Improvements of the haifa scheduler

Maxim Kuvyrkov Sun, 04 Mar 2007 01:53:58 -0800

Hi.

I want to share some of my thoughts and doings on improving / cleaning
up current GCC instruction scheduler (Haifa) - most of them are just
small obvious improvements.


I have semi-ready patches for about a half of them and would appreciate
any early suggestion or comments on the following draft plan:

1. Remove compute_forward_dependencies ().  [Done]

Since new representation of dependencies lists was checked in, we don't
longer need to compute forward dependencies separately.  It would be
natural to add forward links at the same time as we generate backward ones.

2. Use alloc_pools instead of obstacks for dep_nodes and deps_lists.
[In progress]

As pointed out by Jan Hubicka scheduler peaks +100M on a testcase for
PR28071 after my patch for new dependencies lists was checked in.
Though alloc_pools should have been my first choice while writing that
patch, I decided to mimic as close as possible the original rtx
instruction lists with their scheme of deallocation at the very end.  So
the next step would be to define proper lifetime of dependency lists
and use alloc_pools to reuse nodes and lists from the previous regions.

Which brings us to ...

3. Define clear interface for manipulating dependencies.  [In progress]

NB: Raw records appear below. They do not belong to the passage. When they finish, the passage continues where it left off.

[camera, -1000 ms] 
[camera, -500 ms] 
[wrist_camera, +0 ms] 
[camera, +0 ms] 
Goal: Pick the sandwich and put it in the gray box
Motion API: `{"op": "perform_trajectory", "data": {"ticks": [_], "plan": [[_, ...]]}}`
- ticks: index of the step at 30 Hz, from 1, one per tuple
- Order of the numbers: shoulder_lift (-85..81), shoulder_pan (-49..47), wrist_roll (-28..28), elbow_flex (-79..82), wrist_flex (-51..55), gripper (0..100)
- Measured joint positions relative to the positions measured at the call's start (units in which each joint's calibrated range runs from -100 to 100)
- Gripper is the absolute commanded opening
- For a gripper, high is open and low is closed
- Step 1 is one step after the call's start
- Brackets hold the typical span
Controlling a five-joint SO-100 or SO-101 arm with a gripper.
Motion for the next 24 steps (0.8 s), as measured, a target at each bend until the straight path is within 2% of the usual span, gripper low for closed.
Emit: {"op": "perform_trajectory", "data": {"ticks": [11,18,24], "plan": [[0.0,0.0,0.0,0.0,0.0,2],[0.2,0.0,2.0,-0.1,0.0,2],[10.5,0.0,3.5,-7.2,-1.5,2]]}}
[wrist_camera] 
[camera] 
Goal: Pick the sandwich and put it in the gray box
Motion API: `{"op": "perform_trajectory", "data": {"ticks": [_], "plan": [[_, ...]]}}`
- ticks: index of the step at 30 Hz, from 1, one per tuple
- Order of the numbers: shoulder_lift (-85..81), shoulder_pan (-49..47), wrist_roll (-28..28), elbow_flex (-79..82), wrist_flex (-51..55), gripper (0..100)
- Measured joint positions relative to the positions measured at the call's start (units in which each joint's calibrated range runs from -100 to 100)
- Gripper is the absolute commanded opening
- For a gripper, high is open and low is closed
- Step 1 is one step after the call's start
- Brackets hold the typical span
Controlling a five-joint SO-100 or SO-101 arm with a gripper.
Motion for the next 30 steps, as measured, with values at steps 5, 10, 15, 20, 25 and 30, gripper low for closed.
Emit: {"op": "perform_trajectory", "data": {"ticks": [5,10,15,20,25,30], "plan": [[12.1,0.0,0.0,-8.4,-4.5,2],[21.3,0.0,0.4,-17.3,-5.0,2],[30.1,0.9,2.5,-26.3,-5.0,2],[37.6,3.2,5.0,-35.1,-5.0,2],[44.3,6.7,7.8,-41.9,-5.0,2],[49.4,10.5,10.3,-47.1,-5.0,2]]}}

This one popped up when I began to debug <2> and understood that the
scheduler uses and changes dependencies lists the way it shouldn't.
Lists are being copied, edited and deleted directly without interaction
with sched-deps.c .  What the scheduler really needs is the following
set of primitives:
  o FOR_EACH_DEP (insn, which_list, iterator, dep) - walk through
insn's which_list (one of {backward, resolved_backward, forward,
resolved_forward}) and provide the user with the dep.  Ayal Zaks
suggested this type of macro weeks ago but at that time I didn't agree
with him.
  o dep_t find_dep_between (producer, consumer) - find dependency
between two instructions.  Currently we walk through the list looking
for what we need.  A better way would be to first check dependency
caches and then, if we can't determine that there is no dependency, walk
through the shorter list given the choice of two: producer's forward
list and consumer's backward list.
  o void add_dep (dep_t) - Add a dependency.
  o void remove_dep (iterator) - Remove dependency pointed out by iterator.
  o void resolve_dep (iterator) - Resolve dependency pointed out by
iterator.
  o int get_list_size (insn, which_list) - Get the size of the insn's
which_list.
  o bool list_has_only_speculative_deps (insn, which_list) - Return
true if all insn's dependencies can be overcome with some sort of
speculation.
  o void {create, delete}_dependency_lists (insn) - Create / delete
dependency lists for insn.

As you can see, the scheduler doesn't need to know the internal
representation of the deps_list / dep_node.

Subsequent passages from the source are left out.